→ **Record excerpts**
------------------------------------------------

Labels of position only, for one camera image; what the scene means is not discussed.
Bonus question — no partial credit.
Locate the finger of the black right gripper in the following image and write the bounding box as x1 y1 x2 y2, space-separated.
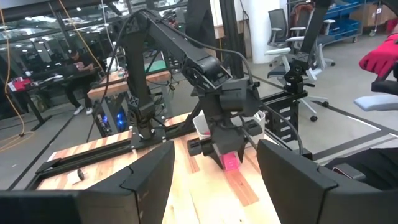
237 141 247 164
211 151 228 170

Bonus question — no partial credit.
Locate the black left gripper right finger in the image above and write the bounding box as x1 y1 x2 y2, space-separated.
256 139 398 224

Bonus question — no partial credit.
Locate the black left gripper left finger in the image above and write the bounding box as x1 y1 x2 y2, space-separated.
0 139 176 224

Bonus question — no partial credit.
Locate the pink wall charger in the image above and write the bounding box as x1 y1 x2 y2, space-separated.
219 151 242 172

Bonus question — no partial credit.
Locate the black mesh office chair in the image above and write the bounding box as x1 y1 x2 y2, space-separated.
267 8 307 50

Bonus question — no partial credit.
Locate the black office desk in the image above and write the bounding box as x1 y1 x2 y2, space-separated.
6 66 103 132

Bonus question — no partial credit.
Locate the grey plastic bin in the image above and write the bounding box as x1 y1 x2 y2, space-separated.
192 110 266 141

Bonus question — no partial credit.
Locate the black labelled drawer cabinet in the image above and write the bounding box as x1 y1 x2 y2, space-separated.
262 90 309 142

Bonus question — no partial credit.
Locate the white sticker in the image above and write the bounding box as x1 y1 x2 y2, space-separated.
66 170 83 185

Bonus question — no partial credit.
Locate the computer tower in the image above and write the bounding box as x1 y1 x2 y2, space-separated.
92 99 132 138

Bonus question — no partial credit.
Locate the black padded seat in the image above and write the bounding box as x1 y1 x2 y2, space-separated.
325 147 398 192

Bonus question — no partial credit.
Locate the wooden workbench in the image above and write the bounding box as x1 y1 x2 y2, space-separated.
86 69 173 101

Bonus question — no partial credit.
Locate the chair with blue-grey seat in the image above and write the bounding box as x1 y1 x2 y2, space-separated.
354 62 398 113

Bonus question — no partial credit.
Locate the person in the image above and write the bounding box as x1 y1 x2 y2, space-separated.
65 49 96 116

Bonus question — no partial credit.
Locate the white jug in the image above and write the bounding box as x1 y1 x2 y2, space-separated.
106 57 119 73

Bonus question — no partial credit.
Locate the blue shelf cart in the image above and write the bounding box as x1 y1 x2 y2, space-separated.
323 0 366 43

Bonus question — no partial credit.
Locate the red box on desk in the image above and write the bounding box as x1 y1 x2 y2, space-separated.
7 77 34 93

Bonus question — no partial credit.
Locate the cardboard box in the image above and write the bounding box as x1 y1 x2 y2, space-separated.
351 2 398 29

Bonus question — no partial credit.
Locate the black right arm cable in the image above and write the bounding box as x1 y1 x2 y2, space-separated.
239 49 305 155

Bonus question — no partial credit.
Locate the black camera stand pole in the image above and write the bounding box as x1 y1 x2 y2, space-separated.
284 0 332 95

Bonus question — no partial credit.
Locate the black structural post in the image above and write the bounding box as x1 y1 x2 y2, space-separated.
218 0 245 80

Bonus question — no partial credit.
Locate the white frame office chair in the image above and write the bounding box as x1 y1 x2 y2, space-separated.
264 33 336 123

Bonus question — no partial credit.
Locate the yellow hanging cable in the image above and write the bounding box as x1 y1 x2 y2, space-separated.
58 0 105 71
0 8 35 151

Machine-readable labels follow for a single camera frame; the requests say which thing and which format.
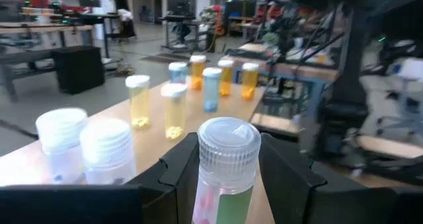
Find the wooden workbench with grey legs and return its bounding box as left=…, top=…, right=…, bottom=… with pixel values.
left=0, top=22, right=95, bottom=103

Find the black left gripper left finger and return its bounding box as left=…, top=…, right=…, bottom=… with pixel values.
left=0, top=132, right=200, bottom=224

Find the small green background plant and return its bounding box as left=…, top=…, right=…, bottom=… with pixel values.
left=263, top=31, right=281, bottom=47

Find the yellow medicine bottle white cap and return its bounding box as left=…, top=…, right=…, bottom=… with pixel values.
left=160, top=83, right=188, bottom=141
left=125, top=74, right=151, bottom=130

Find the black box cabinet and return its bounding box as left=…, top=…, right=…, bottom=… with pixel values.
left=52, top=45, right=106, bottom=96

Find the wooden shelf with black frame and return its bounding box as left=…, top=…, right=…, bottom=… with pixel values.
left=0, top=79, right=277, bottom=224

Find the clear medicine bottle white cap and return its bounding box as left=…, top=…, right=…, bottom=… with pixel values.
left=79, top=118, right=137, bottom=186
left=34, top=107, right=89, bottom=185

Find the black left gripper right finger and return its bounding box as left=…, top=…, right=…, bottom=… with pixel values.
left=258, top=132, right=423, bottom=224

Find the large black monitor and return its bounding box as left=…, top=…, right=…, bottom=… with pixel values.
left=166, top=0, right=196, bottom=17

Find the clear bottle with green label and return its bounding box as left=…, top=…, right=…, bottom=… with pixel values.
left=191, top=116, right=262, bottom=224

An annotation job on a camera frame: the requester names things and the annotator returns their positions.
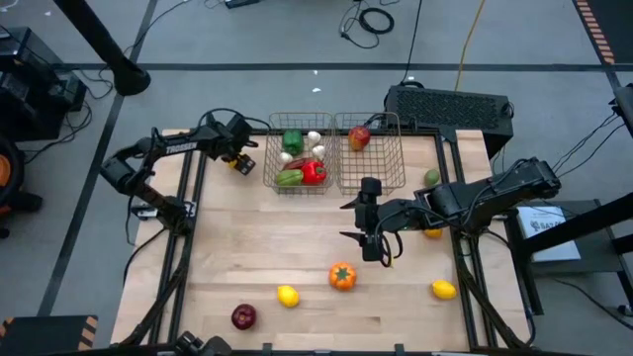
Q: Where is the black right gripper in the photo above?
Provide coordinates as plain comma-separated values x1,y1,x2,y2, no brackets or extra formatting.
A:
339,177,421,262

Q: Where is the gold wire basket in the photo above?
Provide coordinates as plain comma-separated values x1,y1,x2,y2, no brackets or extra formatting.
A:
333,111,407,198
262,112,337,198

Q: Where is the green bell pepper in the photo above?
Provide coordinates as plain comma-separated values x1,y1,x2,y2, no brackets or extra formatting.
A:
282,129,306,156

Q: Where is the light green chayote squash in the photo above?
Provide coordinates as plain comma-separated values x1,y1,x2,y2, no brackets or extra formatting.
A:
274,169,305,188

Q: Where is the red chili pepper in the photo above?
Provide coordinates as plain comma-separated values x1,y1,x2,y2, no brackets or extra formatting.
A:
284,156,313,172

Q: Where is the orange persimmon green calyx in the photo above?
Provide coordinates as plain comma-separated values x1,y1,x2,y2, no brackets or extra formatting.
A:
328,261,358,293

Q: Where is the red bell pepper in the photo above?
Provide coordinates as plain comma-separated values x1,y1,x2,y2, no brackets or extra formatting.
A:
300,159,328,187

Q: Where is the red yellow apple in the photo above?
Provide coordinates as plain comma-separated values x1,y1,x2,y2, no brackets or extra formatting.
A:
347,125,372,152

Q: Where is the dark red pomegranate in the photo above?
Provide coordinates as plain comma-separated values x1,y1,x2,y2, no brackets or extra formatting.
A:
230,303,258,331

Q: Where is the black mesh computer case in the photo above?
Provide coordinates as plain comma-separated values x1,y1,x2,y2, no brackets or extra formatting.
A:
384,84,515,159

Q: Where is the black pole stand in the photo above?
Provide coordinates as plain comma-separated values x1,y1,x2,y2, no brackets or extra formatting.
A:
51,0,152,98

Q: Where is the white paper sign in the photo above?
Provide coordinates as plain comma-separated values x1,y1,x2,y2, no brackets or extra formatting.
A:
516,205,583,263

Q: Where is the black equipment rack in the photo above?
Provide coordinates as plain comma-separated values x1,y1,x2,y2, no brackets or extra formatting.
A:
0,27,89,142

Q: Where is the black diagonal bar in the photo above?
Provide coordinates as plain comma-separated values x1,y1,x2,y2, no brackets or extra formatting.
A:
523,191,633,256

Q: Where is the black orange wheeled machine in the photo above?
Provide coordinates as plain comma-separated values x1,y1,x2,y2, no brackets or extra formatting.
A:
0,135,45,241

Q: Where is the dark grey side stand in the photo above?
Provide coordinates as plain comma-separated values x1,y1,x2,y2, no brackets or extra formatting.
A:
503,197,633,317

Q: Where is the black hazard striped mat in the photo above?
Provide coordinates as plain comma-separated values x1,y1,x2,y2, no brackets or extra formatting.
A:
572,0,633,66
0,314,99,356

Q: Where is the black device on stand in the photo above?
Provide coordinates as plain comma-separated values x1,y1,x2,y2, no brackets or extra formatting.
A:
610,82,633,139

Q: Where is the black metal table frame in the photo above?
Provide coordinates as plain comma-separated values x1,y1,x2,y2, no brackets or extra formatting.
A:
111,111,538,356

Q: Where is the black floor cable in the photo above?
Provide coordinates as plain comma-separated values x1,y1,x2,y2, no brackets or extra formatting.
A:
399,0,424,85

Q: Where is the coiled black cable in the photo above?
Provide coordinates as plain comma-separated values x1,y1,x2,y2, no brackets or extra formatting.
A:
338,0,397,50

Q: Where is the yellow floor cable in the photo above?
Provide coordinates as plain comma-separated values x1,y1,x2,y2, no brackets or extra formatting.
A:
453,0,489,93

------------------------------------------------

→ **Work instructions**
Whenever the string "floor" shows up in a line of the entries, copy that line.

→ **Exercise response**
Q: Where is the black floor cable in the photo above?
Q: Where is the yellow floor cable in the photo above?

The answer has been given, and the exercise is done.